Marta Gajęcka, wiceprezes EBI, największej unijnej instytucji finansowej udzielającej preferencyjnych kredytów na wielkie projekty infrastrukturalne, nie będzie już pracować w banku. – Minister finansów przesłał list do decydentów, w którym zrzekliśmy się swojego miejsca w zarządzie na rzecz Słoweńca Antona Rupa. Marta Gajęcka twierdziła, że ma mandat wiceprezesa do 2013 roku, ale nie otrzymała poparcia ze strony ministra. To dziwna decyzja Jacka Rostowskiego, bo Polak w zarządzie EBI bardzo się przydaje, zwłaszcza w takich czasach, jak obecne – mówi „Rz” rozmówca związany z administracją unijną.
Gajęcka w dziewięcioosobowym zarządzie odpowiada m.in. za transeuropejskie projekty w dziedzinie transportu i energii. Każdy wniosek kredytowy w tej dziedzinie musi być przez nią podpisany, zanim trafi pod obrady zarządu. A na liście unijnych projektów są m.in. gazociąg północny, wielka i nielubiana przez Polskę inwestycja Gazpromu oraz niemieckich firm E.ON Ruhrgas i BASF. – Dopóki jestem w zarządzie, takiego wniosku nie podpiszę – mówiła Gajęcka.
Jej udział w pracach EBI był także bardzo ważny ze względu na zaangażowanie kredytowe tej instytucji w Polsce. W roku 2007 udzielone pożyczki wyniosły 2,3 mld euro, a w 2009 r. było to już 6,9 mld euro. Właściwie wszystkie duże projekty budowy dróg są realizowane przy udziale tego banku.

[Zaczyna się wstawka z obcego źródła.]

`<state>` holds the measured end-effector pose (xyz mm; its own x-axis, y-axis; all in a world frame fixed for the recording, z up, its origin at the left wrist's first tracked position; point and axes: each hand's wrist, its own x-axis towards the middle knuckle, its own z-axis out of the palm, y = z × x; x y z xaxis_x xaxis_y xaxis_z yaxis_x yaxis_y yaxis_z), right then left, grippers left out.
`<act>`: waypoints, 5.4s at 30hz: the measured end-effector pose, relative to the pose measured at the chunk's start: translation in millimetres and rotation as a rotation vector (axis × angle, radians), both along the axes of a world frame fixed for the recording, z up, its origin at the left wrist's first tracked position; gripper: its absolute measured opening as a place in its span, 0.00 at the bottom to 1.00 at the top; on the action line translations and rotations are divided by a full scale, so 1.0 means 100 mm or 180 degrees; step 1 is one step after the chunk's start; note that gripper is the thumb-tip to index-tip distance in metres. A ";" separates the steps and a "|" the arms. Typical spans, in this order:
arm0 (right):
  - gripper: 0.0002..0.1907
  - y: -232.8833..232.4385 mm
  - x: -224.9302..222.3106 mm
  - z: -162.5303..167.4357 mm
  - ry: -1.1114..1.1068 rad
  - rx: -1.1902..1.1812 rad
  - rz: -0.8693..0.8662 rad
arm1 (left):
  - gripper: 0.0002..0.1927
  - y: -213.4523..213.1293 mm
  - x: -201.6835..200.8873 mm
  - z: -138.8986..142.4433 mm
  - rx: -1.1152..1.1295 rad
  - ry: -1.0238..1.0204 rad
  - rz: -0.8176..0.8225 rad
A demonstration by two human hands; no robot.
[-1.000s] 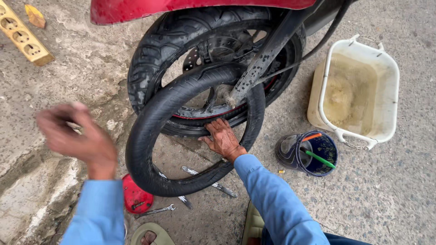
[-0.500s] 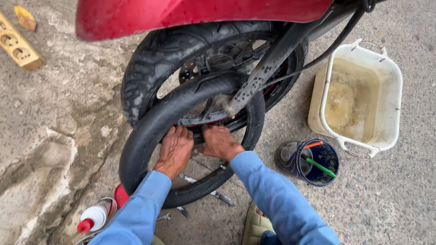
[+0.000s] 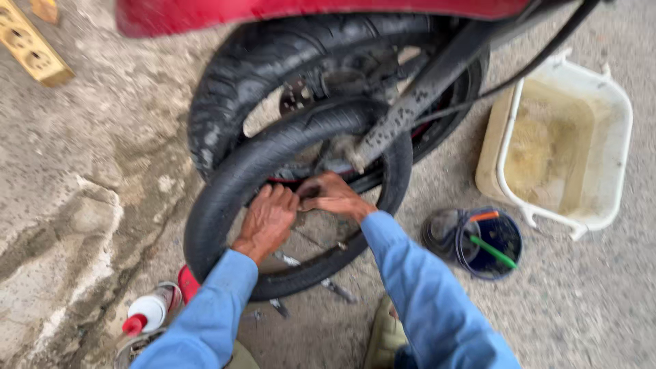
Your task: The person kneels beside a motorcycle with its front wheel still mounted and works the inner tube out of the tire by hand, first prying at the bead with a small tool, then pulling the deflated tube free from the rim and working it around the wheel. At the end they pick up an air hose with an inflator nozzle.
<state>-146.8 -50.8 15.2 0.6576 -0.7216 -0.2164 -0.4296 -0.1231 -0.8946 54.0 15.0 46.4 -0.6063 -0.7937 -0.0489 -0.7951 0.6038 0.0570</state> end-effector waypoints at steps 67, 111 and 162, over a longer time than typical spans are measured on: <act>0.14 2.38 2.60 0.00 0.0378 -0.1004 0.0341 | 0.15 0.74 1.75 1.44 0.0574 0.2135 0.2150; 0.10 0.91 -0.40 0.16 0.1493 -0.1040 0.1171 | 0.11 1.71 -0.80 -0.61 -0.0200 0.3039 0.2036; 0.29 0.00 -1.48 0.78 0.0856 -0.2717 -0.1798 | 0.06 0.84 0.43 0.11 -0.1729 0.5208 0.3583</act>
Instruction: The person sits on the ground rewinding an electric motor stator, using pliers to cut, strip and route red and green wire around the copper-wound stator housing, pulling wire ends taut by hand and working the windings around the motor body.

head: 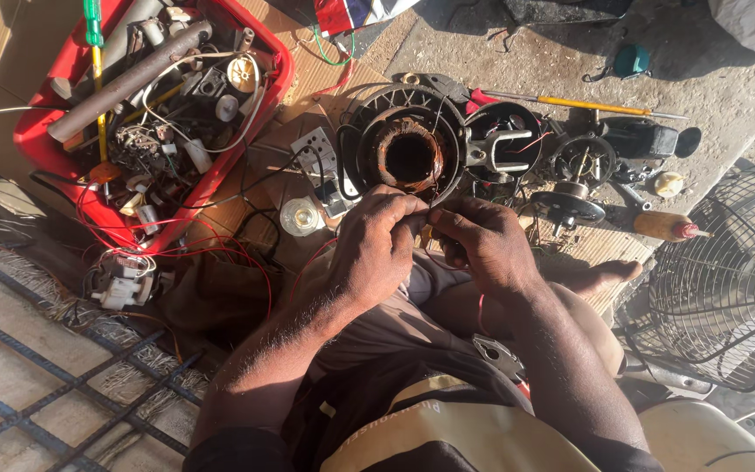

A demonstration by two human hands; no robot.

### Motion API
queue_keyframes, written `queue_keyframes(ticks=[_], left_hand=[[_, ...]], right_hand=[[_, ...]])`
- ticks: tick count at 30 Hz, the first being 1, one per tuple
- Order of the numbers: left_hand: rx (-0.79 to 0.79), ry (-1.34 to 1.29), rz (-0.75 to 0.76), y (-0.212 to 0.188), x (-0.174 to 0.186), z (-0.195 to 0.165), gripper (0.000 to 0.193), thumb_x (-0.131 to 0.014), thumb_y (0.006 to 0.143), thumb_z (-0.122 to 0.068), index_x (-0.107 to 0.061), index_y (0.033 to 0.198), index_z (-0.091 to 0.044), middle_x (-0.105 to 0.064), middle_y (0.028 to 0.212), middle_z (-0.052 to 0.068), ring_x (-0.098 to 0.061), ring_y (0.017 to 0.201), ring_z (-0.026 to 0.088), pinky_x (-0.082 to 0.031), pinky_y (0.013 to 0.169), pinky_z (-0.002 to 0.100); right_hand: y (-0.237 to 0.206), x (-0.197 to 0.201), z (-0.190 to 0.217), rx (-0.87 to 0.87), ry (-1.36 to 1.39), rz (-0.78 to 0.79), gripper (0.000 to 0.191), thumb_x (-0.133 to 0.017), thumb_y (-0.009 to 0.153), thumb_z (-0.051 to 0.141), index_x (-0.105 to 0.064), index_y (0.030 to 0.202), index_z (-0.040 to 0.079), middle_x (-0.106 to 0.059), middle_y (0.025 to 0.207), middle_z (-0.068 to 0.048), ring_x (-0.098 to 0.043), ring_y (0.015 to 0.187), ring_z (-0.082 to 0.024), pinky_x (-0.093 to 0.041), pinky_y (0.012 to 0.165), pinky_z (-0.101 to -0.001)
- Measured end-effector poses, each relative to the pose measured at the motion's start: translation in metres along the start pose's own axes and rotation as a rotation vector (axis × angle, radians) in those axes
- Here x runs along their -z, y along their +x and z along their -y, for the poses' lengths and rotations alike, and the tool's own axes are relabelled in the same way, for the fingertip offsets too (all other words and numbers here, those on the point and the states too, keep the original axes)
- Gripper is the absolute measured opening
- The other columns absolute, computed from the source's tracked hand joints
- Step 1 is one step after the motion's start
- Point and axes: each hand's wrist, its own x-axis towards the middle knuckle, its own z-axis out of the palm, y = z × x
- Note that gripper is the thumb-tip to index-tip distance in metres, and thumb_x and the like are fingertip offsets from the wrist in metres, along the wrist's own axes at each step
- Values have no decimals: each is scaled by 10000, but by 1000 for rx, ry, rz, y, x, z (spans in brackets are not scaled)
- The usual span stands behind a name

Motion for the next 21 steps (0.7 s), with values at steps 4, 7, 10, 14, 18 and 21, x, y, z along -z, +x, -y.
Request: queue_keyframes(ticks=[4,7,10,14,18,21], left_hand=[[23,16,27,0,-5,-4,217,-630,870,60,-703,1067,5,-695,1050,143,-716,1001,294,-571,882,386],[12,-7,14,0,-8,-7,201,-652,872,37,-703,1065,14,-699,1043,145,-717,1000,291,-572,888,377],[49,-17,28,-1,-11,-10,179,-669,880,16,-713,1054,10,-706,1015,139,-726,972,278,-577,858,366],[-3,-20,14,-7,-16,-13,153,-691,896,13,-711,1048,5,-710,1023,131,-724,989,271,-577,881,368],[62,-58,46,-16,-17,-17,149,-698,911,0,-708,1059,-1,-696,1026,120,-726,979,244,-589,846,345],[78,-52,71,-18,-16,-19,151,-696,919,-11,-707,1069,-5,-694,1031,112,-721,986,233,-590,837,335]], right_hand=[[12,11,-22,-38,195,13,140,-721,896,138,-688,944,10,-597,738,-28,-502,577,-97,-403,507,-252],[19,17,-34,-18,325,71,103,-715,872,100,-688,931,21,-620,758,-33,-518,603,-97,-403,518,-240],[22,23,-44,-23,396,92,103,-716,850,61,-679,933,13,-656,796,-40,-535,624,-96,-409,529,-234],[20,30,-56,-41,449,113,118,-735,838,28,-677,935,-3,-645,782,-50,-516,599,-93,-413,523,-236],[15,30,-64,-49,474,133,126,-740,847,-6,-679,957,-11,-652,795,-57,-528,607,-89,-419,526,-228],[13,32,-64,-69,446,124,141,-717,837,-15,-675,969,8,-698,837,-73,-559,607,-95,-417,522,-211]])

Tylko Niemcy, Wielka Brytania, Francja i Włochy mają prawo do stałych wiceprezesów. Słowenia domagała się, by Marta Gajęcka ustąpiła ze swojego stanowiska w połowie kadencji, czyli w sierpniu 2010 roku. Według Lublany zobowiązuje nas do tego porozumienie zawarte w 2005 r. Budzi ono jednak wątpliwości, bo nie jest podpisane przez przedstawiciela polskiego rządu.
Marta Gajęcka była nieuchwytna, by skomentować informacje „Rz”, a Ministerstwo Finansów nie odpowiedziało na nasze pytania.